For the last 6 weeks I have been trying to follow the Autoimmune Diet Protocol with my husband. He is doing it to determine if eliminating certain foods will reduce his psoriatic arthritis symptoms and I am tagging along because I have a whole host of digestive issues from food (e.g. milk, wheat, potentially oats & nightshades as I am learning from the elimination diet).

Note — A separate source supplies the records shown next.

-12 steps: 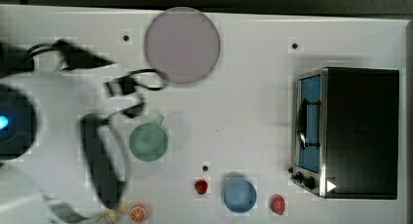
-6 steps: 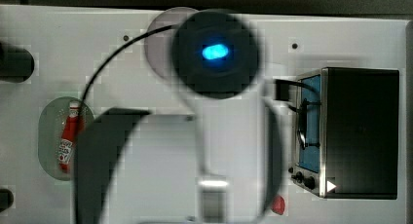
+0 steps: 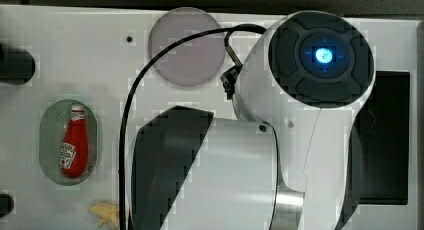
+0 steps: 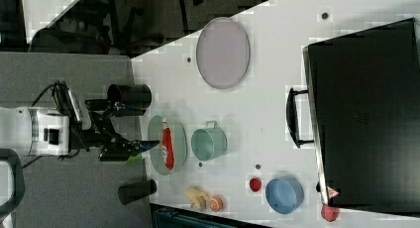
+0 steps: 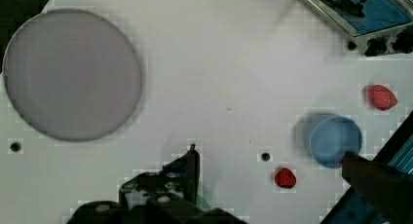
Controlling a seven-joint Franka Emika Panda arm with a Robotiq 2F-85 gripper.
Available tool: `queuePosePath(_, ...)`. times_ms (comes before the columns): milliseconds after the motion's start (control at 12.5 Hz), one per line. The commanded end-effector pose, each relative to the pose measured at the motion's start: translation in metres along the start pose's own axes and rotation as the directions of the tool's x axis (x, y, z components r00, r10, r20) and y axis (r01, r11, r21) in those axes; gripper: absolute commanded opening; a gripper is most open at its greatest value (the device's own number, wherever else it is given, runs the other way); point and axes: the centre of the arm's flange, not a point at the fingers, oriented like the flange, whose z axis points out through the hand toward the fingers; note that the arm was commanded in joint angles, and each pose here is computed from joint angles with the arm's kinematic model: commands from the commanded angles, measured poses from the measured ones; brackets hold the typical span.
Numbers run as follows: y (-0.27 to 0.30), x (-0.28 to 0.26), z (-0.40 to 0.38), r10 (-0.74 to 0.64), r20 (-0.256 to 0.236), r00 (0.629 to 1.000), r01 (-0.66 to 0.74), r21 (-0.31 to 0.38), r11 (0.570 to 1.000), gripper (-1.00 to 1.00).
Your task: Pick Ketchup from the table and place it in strainer.
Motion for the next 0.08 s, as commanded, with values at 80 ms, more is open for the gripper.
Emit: queuePosePath(80, -0.0226, -0.0235, -0.0144, -0.055, -0.024, 0.998, 0.056, 0.030, 0.998, 1.00)
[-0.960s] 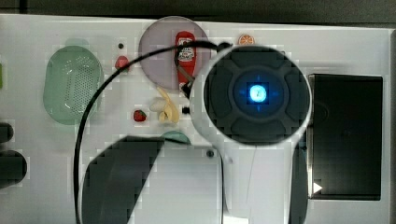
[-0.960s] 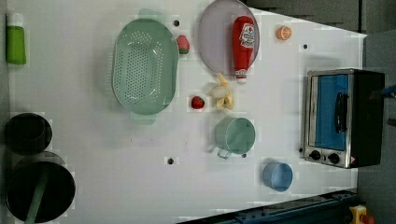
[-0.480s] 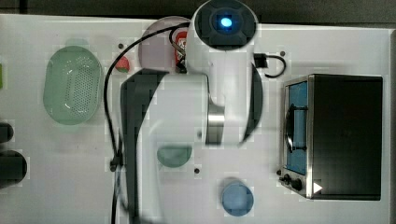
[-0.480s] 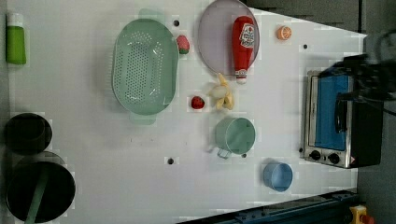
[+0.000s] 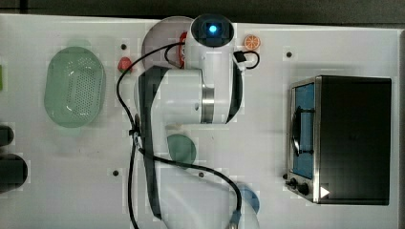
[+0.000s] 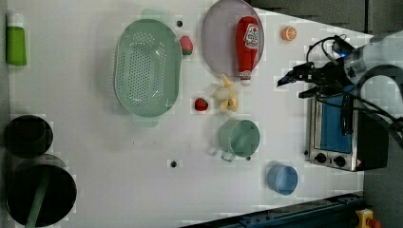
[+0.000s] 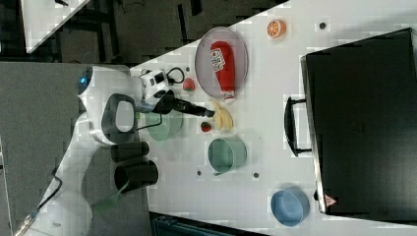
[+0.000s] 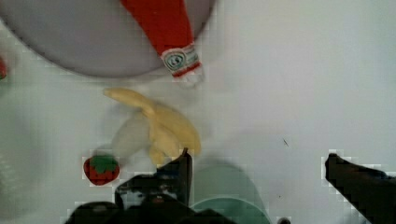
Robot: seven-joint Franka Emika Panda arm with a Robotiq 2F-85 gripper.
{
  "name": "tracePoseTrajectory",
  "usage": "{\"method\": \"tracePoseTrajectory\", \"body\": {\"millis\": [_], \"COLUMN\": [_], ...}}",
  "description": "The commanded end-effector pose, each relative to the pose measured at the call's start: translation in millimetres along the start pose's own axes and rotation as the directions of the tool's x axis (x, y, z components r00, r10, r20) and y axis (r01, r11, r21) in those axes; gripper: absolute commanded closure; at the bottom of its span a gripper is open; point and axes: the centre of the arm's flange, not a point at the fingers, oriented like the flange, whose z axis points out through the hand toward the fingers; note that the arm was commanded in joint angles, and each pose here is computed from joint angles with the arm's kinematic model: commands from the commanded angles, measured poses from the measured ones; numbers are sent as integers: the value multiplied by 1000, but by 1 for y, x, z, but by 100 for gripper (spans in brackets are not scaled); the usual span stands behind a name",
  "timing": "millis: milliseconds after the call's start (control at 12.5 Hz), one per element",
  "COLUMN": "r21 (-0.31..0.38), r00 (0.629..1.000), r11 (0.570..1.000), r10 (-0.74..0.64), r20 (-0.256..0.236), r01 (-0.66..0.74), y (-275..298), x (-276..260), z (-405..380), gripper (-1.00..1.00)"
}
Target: Pick ketchup from plate and place it on table.
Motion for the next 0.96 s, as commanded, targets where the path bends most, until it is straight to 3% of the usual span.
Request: {"method": "tracePoseTrajectory", "body": {"millis": [80, 320, 960], "r21": [20, 24, -7], "r00": [978, 972, 933], "r11": [982, 978, 963], "r10": [-186, -205, -264], "r20": [-93, -113, -243], "r01": [189, 209, 271], "y": [-21, -35, -69], "x": [13, 31, 98], "z": [-8, 29, 89], "gripper": [-100, -100, -100]}}
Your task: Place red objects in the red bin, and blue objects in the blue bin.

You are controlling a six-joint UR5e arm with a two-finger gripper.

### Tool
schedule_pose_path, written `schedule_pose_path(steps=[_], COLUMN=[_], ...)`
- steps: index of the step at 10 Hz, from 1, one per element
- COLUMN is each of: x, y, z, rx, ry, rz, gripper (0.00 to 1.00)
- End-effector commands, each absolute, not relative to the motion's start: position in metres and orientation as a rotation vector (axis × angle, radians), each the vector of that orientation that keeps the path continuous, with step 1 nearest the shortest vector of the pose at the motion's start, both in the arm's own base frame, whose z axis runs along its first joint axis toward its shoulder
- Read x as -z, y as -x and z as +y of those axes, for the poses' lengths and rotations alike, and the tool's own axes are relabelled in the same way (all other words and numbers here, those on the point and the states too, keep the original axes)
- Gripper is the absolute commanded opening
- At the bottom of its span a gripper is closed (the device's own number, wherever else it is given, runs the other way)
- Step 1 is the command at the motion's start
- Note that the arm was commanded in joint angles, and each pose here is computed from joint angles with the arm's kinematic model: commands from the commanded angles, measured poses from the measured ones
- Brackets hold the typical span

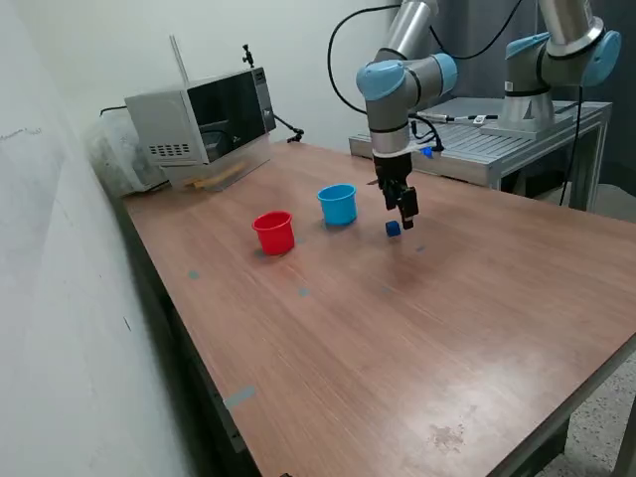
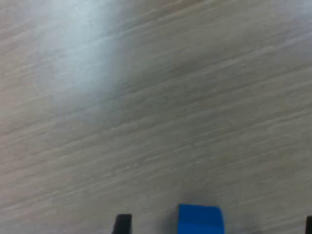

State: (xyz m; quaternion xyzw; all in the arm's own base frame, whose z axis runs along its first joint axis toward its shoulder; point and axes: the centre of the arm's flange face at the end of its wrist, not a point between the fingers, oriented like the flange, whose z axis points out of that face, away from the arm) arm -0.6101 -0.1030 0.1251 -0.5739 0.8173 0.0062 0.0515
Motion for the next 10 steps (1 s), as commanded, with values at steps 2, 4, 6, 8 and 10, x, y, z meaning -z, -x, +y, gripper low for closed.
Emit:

Even though I have felt very good on the diet, I have found it very difficult to find sources of energy that keep me going for high endurance physical activities. It really hit me last Sunday when I trekked out for a 14 mile run. From the start, I felt off and my time showed it. On a normal training run I clock in at around 8 minute miles, but that day I was just under 9. This is not optimal when I am training for the Boston Marathon. Due to my general decline in running ability, I have started to reintroduce foods, such as flax seeds, chia seeds, oats, nuts/nut butters, and gluten free grains (oats primarily), that gave me energy for runs before. The kicker now is oats, unless I consumer them in small quantities they are really hard on my digestive system. I made these scrumptious little bites with oats and I have predominantly okay, but I am going to try other recipes using Quinoa flakes.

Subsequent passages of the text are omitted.